Having trouble with tail -f standard input

Collapse
This topic is closed.
X
X
 
  • Time
  • Show
Clear All
new posts
  • sab

    Having trouble with tail -f standard input

    Hello,

    I have been working on a python script to parse a continuously growing
    log file on a UNIX server. The input is the standard in, piped in
    from the log file. The application works well for the most part, but
    the problem is when attempting to continuously pipe information into
    the application via the tail -f command. The command line looks
    something like this:

    tail -f <logfile| grep <search string| python parse.py

    If I don't pipe the standard in to the python script, it displays any
    new entries immediately on the screen. However, if I pipe the
    information into the script, the sys.stdin.readl ine() doesn't get any
    new data until a buffer fills, after which it parses a block of new
    information all at once (output is fine). I need it to read the data
    in real-time instead of waiting for the buffer to fill. I have tried
    running the script with the -u parameter but that doesn't seem to be
    doing anything. Also, if I run the program against a text file and
    add a line to the text file (via cat ><text file>) it picks it up
    right away. I'm sure that it's just a simple parameter that needs to
    be passed or something along those lines but have been unable to find
    the answer. Any ideas would be appreciated.

    Thanks!
  • Diez B. Roggisch

    #2
    Re: Having trouble with tail -f standard input

    sab schrieb:
    Hello,
    >
    I have been working on a python script to parse a continuously growing
    log file on a UNIX server. The input is the standard in, piped in
    from the log file. The application works well for the most part, but
    the problem is when attempting to continuously pipe information into
    the application via the tail -f command. The command line looks
    something like this:
    >
    tail -f <logfile| grep <search string| python parse.py
    >
    If I don't pipe the standard in to the python script, it displays any
    new entries immediately on the screen. However, if I pipe the
    information into the script, the sys.stdin.readl ine() doesn't get any
    new data until a buffer fills, after which it parses a block of new
    information all at once (output is fine). I need it to read the data
    in real-time instead of waiting for the buffer to fill. I have tried
    running the script with the -u parameter but that doesn't seem to be
    doing anything. Also, if I run the program against a text file and
    add a line to the text file (via cat ><text file>) it picks it up
    right away. I'm sure that it's just a simple parameter that needs to
    be passed or something along those lines but have been unable to find
    the answer. Any ideas would be appreciated.
    Get rid of tail, it's useless here anyway and most probably causing the
    problem.

    If for whatever reason you can't get rid of it, try and see if there is
    any other way of skipping most of the input file - maybe creating *one*
    python script to seek to the end, grep & parse.

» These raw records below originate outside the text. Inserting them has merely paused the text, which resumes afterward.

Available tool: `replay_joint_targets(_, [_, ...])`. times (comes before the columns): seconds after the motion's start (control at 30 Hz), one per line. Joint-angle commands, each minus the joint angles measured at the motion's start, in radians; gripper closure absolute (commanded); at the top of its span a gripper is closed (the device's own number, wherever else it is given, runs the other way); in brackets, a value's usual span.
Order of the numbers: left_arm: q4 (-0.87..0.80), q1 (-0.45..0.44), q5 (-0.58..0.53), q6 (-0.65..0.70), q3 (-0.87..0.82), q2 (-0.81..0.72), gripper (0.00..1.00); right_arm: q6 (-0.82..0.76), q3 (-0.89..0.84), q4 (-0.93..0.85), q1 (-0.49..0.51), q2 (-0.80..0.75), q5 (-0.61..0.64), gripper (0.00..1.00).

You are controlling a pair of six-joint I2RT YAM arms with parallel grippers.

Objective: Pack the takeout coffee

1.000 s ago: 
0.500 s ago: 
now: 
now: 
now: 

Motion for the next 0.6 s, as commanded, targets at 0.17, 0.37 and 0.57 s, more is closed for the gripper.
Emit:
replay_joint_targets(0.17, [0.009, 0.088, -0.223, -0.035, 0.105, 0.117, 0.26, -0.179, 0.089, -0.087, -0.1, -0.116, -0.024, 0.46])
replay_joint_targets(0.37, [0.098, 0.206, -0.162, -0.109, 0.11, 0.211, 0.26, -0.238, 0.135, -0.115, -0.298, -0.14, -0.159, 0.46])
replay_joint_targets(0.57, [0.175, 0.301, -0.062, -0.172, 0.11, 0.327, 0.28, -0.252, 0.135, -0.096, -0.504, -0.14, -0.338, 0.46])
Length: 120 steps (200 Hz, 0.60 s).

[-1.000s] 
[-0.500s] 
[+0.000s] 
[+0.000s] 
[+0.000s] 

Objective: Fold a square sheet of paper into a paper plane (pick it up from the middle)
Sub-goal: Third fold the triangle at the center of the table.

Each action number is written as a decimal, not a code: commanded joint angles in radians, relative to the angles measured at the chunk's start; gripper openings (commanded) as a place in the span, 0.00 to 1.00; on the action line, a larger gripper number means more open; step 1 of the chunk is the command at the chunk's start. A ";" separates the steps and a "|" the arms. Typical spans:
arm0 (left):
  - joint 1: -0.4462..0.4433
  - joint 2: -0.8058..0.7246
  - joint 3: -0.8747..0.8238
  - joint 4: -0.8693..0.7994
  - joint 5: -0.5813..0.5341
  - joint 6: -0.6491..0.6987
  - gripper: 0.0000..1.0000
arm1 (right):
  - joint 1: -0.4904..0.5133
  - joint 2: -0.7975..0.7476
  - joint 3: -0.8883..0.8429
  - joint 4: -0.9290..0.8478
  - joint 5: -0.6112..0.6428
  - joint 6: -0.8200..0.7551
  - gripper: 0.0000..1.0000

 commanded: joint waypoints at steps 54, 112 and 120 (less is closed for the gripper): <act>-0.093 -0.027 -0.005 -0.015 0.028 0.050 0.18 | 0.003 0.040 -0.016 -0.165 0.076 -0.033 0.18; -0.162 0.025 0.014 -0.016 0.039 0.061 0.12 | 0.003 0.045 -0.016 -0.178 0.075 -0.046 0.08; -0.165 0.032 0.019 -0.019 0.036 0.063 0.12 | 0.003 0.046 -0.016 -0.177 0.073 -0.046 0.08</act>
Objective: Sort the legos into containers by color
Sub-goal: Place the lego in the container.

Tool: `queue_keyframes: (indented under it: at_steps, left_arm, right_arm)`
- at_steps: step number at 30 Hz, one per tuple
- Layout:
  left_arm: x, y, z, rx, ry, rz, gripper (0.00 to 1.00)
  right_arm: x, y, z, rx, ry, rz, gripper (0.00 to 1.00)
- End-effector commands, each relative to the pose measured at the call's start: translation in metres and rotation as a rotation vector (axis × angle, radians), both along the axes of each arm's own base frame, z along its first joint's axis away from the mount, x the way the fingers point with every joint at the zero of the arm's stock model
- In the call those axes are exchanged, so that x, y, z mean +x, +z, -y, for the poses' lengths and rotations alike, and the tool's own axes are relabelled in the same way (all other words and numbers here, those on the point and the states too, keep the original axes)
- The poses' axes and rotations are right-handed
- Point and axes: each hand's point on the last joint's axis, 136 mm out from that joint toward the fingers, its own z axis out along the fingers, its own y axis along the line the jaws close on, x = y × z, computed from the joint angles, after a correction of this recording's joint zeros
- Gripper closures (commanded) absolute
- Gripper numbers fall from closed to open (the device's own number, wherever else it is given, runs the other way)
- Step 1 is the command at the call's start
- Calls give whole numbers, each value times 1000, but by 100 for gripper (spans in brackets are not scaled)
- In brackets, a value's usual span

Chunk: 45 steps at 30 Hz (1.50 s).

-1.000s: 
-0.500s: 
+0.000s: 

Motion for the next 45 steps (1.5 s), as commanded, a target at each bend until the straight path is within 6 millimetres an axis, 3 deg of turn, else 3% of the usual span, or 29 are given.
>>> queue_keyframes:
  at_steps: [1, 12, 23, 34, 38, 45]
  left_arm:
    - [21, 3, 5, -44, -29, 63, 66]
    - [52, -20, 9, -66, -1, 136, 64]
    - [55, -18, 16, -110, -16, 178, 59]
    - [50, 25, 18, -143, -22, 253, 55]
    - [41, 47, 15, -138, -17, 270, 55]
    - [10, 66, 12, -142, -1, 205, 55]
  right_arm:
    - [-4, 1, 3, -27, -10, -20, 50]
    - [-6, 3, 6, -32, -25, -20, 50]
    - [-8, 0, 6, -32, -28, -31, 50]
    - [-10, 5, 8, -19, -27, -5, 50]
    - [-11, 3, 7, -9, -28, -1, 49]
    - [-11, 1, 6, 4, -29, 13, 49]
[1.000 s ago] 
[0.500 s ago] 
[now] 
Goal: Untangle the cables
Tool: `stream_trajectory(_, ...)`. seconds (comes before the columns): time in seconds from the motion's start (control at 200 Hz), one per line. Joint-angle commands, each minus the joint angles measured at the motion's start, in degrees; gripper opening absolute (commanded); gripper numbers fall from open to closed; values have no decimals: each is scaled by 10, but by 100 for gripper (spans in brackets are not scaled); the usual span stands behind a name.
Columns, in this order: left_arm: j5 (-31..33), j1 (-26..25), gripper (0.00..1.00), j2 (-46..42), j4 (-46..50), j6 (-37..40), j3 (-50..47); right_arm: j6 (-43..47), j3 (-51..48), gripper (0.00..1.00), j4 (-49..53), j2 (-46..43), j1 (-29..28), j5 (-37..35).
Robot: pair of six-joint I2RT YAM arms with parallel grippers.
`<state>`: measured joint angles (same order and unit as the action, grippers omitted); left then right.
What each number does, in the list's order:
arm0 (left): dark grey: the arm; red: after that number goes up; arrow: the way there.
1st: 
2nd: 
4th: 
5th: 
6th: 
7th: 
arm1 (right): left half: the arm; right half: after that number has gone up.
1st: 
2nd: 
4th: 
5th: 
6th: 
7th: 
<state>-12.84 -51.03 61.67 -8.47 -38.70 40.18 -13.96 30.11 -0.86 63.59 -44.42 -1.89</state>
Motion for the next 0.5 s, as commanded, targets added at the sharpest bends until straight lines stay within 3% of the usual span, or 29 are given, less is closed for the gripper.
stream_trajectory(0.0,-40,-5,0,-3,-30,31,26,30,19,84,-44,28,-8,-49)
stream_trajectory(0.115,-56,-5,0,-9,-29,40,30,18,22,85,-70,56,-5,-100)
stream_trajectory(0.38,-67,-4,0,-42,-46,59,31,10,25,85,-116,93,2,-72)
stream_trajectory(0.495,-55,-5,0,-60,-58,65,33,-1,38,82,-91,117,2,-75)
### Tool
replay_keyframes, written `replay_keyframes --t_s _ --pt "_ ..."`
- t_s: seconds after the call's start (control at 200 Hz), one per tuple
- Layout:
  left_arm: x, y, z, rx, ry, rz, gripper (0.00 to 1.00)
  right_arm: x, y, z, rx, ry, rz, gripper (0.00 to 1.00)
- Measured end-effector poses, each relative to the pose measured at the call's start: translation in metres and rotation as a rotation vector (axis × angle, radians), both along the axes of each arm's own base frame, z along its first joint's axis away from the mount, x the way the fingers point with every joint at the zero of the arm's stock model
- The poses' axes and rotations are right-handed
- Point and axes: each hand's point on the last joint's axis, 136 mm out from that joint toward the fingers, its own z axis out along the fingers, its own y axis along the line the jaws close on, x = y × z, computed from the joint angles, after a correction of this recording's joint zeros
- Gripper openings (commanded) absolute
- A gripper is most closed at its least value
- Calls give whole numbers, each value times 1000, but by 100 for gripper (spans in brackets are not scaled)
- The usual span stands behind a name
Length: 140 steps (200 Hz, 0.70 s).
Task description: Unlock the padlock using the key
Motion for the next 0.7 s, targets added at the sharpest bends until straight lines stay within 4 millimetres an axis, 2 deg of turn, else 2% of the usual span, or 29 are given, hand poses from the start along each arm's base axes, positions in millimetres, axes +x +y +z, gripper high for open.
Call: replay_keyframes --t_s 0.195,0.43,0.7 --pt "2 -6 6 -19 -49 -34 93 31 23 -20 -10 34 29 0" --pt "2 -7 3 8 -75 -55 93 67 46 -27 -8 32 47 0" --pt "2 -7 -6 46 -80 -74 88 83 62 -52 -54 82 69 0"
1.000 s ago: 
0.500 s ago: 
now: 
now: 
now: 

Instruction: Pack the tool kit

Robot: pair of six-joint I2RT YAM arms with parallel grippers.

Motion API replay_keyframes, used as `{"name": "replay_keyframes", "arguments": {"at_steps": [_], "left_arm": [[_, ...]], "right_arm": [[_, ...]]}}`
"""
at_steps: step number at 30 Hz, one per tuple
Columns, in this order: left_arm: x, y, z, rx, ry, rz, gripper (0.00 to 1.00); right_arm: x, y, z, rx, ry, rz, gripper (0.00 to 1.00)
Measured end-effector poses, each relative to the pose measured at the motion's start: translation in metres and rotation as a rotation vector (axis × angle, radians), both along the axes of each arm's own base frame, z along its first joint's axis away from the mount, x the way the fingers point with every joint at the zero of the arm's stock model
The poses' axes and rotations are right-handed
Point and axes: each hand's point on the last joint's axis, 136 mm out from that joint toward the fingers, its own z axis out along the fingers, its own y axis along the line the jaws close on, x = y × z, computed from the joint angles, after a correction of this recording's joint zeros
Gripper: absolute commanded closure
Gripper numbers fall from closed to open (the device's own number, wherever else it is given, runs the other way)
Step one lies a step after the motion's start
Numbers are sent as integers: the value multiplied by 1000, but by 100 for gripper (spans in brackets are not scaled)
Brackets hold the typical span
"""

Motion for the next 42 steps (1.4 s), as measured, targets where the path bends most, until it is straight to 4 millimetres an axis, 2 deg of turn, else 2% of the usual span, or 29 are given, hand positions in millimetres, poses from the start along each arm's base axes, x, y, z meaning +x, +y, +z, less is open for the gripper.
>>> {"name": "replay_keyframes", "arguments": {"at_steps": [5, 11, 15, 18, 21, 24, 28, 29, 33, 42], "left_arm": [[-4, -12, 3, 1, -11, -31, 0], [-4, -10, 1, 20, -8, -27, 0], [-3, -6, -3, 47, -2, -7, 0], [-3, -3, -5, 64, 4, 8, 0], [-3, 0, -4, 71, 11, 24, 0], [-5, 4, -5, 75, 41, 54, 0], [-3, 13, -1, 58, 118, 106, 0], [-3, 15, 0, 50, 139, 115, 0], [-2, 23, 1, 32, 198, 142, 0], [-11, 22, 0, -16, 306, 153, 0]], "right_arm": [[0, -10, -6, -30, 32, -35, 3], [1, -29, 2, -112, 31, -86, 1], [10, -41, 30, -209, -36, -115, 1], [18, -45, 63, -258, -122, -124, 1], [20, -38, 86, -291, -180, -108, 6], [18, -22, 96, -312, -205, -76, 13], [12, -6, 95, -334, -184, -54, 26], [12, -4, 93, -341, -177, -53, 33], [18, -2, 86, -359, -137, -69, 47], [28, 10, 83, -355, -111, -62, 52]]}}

    You can't do anything in python though - the buffering and potential
    flushing is courtesy of the upper end of the pipe - not python.

    Diez

    Comment

    • Derek Martin

      #3
      Re: Having trouble with tail -f standard input

      On Thu, Aug 21, 2008 at 02:58:24PM -0700, sab wrote:
      I have been working on a python script to parse a continuously growing
      log file on a UNIX server.
      If you weren't aware, there are already a plethora of tools which do
      this... You might save yourself the trouble by just using one of
      those. Try searching for something like "parse log file" on google or
      freshmeat.net or whatever...
      The input is the standard in, piped in from the log file. The
      application works well for the most part, but the problem is when
      attempting to continuously pipe information into the application via
      the tail -f command. The command line looks something like this:
      >
      tail -f <logfile| grep <search string| python parse.py
      The pipe puts STDIN/STDOUT into "fully buffered" mode, which results
      in the behavior you're seeing. You can set the buffering mode of
      those files in your program, but unfortunately tail and grep are not
      your program... You might get this to work by setting stdin to
      non-blocking I/O in your Python program, but I don't think it will be
      that easy...

      You can get around this in a couple of ways. One is to call tail and
      grep from within your program, using something like os.popen()...
      Then set the blocking mode on the resulting files. You'll have to
      feed the output of one to the input of the other, then read the output
      of grep and parse that. Yucky. That method isn't very efficient,
      since Python can do everything that tail and grep are doing for you...
      So I'd suggest you read the file directly in your python program, and
      use Python's regex parsing functionality to do what you're doing with
      grep.

      As for how to actually do what tail does, I'd suggest looking at the
      source code for tail to see how it does what it does.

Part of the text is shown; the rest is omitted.